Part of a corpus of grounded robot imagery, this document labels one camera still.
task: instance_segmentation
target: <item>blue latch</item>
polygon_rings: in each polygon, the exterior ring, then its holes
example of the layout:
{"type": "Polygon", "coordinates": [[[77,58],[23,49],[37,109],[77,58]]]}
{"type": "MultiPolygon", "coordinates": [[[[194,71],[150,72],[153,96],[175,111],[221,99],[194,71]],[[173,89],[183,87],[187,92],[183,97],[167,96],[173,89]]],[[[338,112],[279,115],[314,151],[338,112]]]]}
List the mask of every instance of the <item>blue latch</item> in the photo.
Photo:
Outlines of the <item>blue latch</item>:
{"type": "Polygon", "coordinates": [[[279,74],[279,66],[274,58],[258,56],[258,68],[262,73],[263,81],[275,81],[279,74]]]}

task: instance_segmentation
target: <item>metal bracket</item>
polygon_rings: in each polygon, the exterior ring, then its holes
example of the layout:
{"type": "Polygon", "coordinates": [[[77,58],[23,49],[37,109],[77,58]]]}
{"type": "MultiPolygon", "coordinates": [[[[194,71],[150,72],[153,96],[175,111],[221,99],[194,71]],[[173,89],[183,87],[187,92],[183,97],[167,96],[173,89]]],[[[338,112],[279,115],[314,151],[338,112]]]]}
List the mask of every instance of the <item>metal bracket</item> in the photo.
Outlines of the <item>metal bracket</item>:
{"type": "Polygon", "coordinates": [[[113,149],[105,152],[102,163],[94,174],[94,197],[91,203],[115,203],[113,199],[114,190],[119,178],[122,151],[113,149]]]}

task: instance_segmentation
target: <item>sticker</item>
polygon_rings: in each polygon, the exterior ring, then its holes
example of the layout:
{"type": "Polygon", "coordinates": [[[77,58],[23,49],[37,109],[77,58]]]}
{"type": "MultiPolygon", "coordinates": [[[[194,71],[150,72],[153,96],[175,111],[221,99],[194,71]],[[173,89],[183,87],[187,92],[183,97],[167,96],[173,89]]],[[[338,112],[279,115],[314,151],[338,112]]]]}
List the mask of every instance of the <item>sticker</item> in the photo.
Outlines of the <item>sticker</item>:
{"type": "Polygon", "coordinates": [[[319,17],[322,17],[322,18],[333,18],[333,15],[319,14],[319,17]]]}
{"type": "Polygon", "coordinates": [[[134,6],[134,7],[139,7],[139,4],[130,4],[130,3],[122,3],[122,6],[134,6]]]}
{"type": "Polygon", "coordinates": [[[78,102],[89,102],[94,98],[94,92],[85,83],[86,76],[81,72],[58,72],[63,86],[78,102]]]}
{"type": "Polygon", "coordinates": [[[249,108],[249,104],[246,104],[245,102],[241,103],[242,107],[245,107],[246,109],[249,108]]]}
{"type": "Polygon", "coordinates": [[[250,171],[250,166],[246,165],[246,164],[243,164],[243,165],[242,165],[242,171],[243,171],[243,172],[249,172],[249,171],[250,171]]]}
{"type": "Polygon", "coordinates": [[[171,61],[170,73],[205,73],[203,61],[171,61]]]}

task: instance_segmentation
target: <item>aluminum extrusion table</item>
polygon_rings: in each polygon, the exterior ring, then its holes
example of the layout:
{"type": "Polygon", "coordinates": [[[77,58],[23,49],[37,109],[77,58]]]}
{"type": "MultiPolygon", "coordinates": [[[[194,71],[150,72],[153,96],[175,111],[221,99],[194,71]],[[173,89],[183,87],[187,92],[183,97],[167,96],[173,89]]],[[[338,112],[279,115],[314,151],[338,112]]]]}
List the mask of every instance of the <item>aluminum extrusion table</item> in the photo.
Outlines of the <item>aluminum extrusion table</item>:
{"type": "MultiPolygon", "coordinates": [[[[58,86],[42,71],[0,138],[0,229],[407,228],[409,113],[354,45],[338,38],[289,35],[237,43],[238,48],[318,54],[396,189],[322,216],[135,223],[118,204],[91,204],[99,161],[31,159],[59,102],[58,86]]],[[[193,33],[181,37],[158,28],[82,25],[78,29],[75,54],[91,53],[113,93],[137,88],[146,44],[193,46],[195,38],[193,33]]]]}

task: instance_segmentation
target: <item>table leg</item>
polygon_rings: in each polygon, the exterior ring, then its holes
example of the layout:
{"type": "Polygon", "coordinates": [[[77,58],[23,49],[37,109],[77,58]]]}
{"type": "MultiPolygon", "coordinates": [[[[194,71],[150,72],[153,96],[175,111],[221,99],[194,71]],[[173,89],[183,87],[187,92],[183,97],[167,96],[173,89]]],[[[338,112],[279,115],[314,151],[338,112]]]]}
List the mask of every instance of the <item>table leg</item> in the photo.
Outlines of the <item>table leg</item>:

=-=-=

* _Work to complete_
Transcribe the data exactly.

* _Reply to the task_
Part of a corpus of grounded robot imagery, this document labels one camera still.
task: instance_segmentation
target: <item>blue latch</item>
polygon_rings: in each polygon, the exterior ring, then its holes
example of the layout:
{"type": "Polygon", "coordinates": [[[77,58],[23,49],[37,109],[77,58]]]}
{"type": "MultiPolygon", "coordinates": [[[[194,71],[150,72],[153,96],[175,111],[221,99],[194,71]],[[173,89],[183,87],[187,92],[183,97],[167,96],[173,89]]],[[[338,112],[279,115],[314,151],[338,112]]]]}
List the mask of every instance of the <item>blue latch</item> in the photo.
Photo:
Outlines of the <item>blue latch</item>:
{"type": "Polygon", "coordinates": [[[279,74],[279,66],[274,58],[258,56],[258,68],[262,73],[263,81],[275,81],[279,74]]]}

task: instance_segmentation
target: <item>metal bracket</item>
polygon_rings: in each polygon, the exterior ring, then its holes
example of the layout:
{"type": "Polygon", "coordinates": [[[77,58],[23,49],[37,109],[77,58]]]}
{"type": "MultiPolygon", "coordinates": [[[[194,71],[150,72],[153,96],[175,111],[221,99],[194,71]],[[173,89],[183,87],[187,92],[183,97],[167,96],[173,89]]],[[[338,112],[279,115],[314,151],[338,112]]]]}
List the mask of every instance of the <item>metal bracket</item> in the photo.
Outlines of the <item>metal bracket</item>:
{"type": "Polygon", "coordinates": [[[113,149],[105,152],[102,163],[94,174],[94,197],[91,203],[115,203],[113,199],[114,190],[119,178],[122,151],[113,149]]]}

task: instance_segmentation
target: <item>sticker</item>
polygon_rings: in each polygon, the exterior ring, then its holes
example of the layout:
{"type": "Polygon", "coordinates": [[[77,58],[23,49],[37,109],[77,58]]]}
{"type": "MultiPolygon", "coordinates": [[[[194,71],[150,72],[153,96],[175,111],[221,99],[194,71]],[[173,89],[183,87],[187,92],[183,97],[167,96],[173,89]]],[[[338,112],[279,115],[314,151],[338,112]]]]}
List the mask of every instance of the <item>sticker</item> in the photo.
Outlines of the <item>sticker</item>:
{"type": "Polygon", "coordinates": [[[319,17],[322,17],[322,18],[333,18],[333,15],[319,14],[319,17]]]}
{"type": "Polygon", "coordinates": [[[134,6],[134,7],[139,7],[139,4],[130,4],[130,3],[122,3],[122,6],[134,6]]]}
{"type": "Polygon", "coordinates": [[[78,102],[89,102],[94,98],[94,92],[85,83],[86,76],[81,72],[58,72],[63,86],[78,102]]]}
{"type": "Polygon", "coordinates": [[[249,108],[249,104],[246,104],[245,102],[241,103],[242,107],[245,107],[246,109],[249,108]]]}
{"type": "Polygon", "coordinates": [[[250,171],[250,166],[246,165],[246,164],[243,164],[243,165],[242,165],[242,171],[243,171],[243,172],[249,172],[249,171],[250,171]]]}
{"type": "Polygon", "coordinates": [[[171,61],[170,73],[205,73],[203,61],[171,61]]]}

task: instance_segmentation
target: <item>aluminum extrusion table</item>
polygon_rings: in each polygon, the exterior ring, then its holes
example of the layout:
{"type": "Polygon", "coordinates": [[[77,58],[23,49],[37,109],[77,58]]]}
{"type": "MultiPolygon", "coordinates": [[[[194,71],[150,72],[153,96],[175,111],[221,99],[194,71]],[[173,89],[183,87],[187,92],[183,97],[167,96],[173,89]]],[[[338,112],[279,115],[314,151],[338,112]]]]}
List the mask of every instance of the <item>aluminum extrusion table</item> in the photo.
Outlines of the <item>aluminum extrusion table</item>:
{"type": "MultiPolygon", "coordinates": [[[[58,86],[42,71],[0,138],[0,229],[407,228],[409,113],[354,45],[338,38],[289,35],[237,43],[238,48],[318,54],[396,189],[322,216],[135,223],[118,204],[91,204],[99,161],[31,159],[59,102],[58,86]]],[[[193,33],[181,37],[158,28],[82,25],[78,29],[75,54],[91,53],[113,93],[137,88],[146,44],[193,46],[195,38],[193,33]]]]}

task: instance_segmentation
target: <item>table leg</item>
polygon_rings: in each polygon, the exterior ring, then its holes
example of the layout:
{"type": "Polygon", "coordinates": [[[77,58],[23,49],[37,109],[77,58]]]}
{"type": "MultiPolygon", "coordinates": [[[[194,71],[150,72],[153,96],[175,111],[221,99],[194,71]],[[173,89],[183,87],[187,92],[183,97],[167,96],[173,89]]],[[[338,112],[279,115],[314,151],[338,112]]]]}
List the mask of every instance of the <item>table leg</item> in the photo.
Outlines of the <item>table leg</item>:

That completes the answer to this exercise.